» Task details: Omit every picture. Return all other data as it stands.

[Start of section]

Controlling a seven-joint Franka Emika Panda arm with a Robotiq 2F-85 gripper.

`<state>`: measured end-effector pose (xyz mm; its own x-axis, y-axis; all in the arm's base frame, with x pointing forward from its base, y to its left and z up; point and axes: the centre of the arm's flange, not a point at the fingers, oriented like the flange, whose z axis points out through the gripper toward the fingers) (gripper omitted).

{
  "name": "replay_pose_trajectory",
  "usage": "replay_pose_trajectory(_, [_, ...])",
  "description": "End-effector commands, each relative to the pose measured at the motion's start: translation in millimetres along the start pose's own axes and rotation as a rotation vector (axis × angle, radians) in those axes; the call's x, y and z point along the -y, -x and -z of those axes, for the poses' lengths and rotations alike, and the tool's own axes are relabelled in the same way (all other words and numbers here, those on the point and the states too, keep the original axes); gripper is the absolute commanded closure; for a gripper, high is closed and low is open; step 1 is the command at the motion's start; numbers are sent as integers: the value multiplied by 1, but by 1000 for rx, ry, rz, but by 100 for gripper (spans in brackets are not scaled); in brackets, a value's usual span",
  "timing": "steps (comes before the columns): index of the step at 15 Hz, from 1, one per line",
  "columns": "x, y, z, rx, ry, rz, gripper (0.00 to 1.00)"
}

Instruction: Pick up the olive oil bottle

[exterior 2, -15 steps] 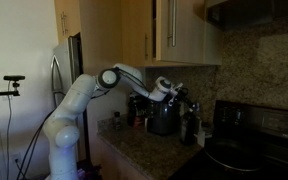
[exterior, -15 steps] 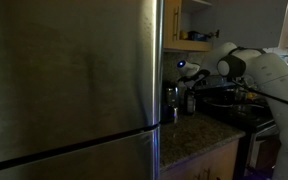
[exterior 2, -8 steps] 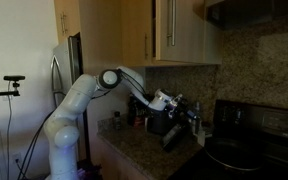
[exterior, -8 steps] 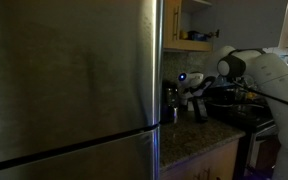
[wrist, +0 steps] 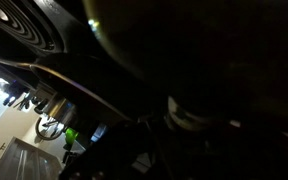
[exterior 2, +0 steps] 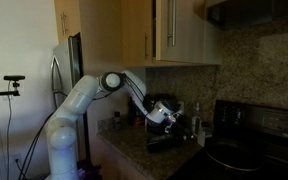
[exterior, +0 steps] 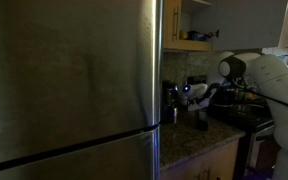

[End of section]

» Response area:
Controlling a seven-joint Franka Emika Panda arm with a Robotiq 2F-85 gripper.

`<state>`: measured end-effector pose (xyz mm; its own x-axis, y-axis; all in the arm's base frame, with x pointing forward from its base, y to its left and z up; point and axes: the centre of the arm's flange, not a point at the fingers, oriented like the flange, whose z axis points out through the gripper toward the fingers) (gripper omitted).

{
  "name": "replay_pose_trajectory",
  "usage": "replay_pose_trajectory(_, [_, ...])",
  "description": "End-effector commands, each relative to the pose measured at the motion's start: translation in millimetres along the start pose's own axes and rotation as a rotation vector (axis × angle, radians) in those axes; the call's x, y and z point along the -y, -x and -z of those axes, for the poses' lengths and rotations alike, and the tool's own axes are relabelled in the same way (all other words and numbers here, those on the point and the states too, keep the original axes); gripper is the absolute commanded closure; for a gripper, high is closed and low is open; step 1 is the command at the motion's start; numbers are sent as integers: the value multiplied by 1, but by 1000 for rx, ry, rz, but by 100 for gripper (spans in brackets are not scaled); in brackets, a value's usual span",
  "timing": "steps (comes before the columns): index of the step at 15 Hz, from 1, one per line",
  "columns": "x, y, z, rx, ry, rz, gripper (0.00 to 1.00)"
}

Instruction: Pick up the olive oil bottle

[exterior 2, -15 steps] 
[exterior, -15 steps] 
[exterior 2, -8 steps] 
[exterior, -8 steps] 
[wrist, +0 steps] 
[exterior 2, +0 steps] 
[exterior, +0 steps] 

What came before is the finished answer.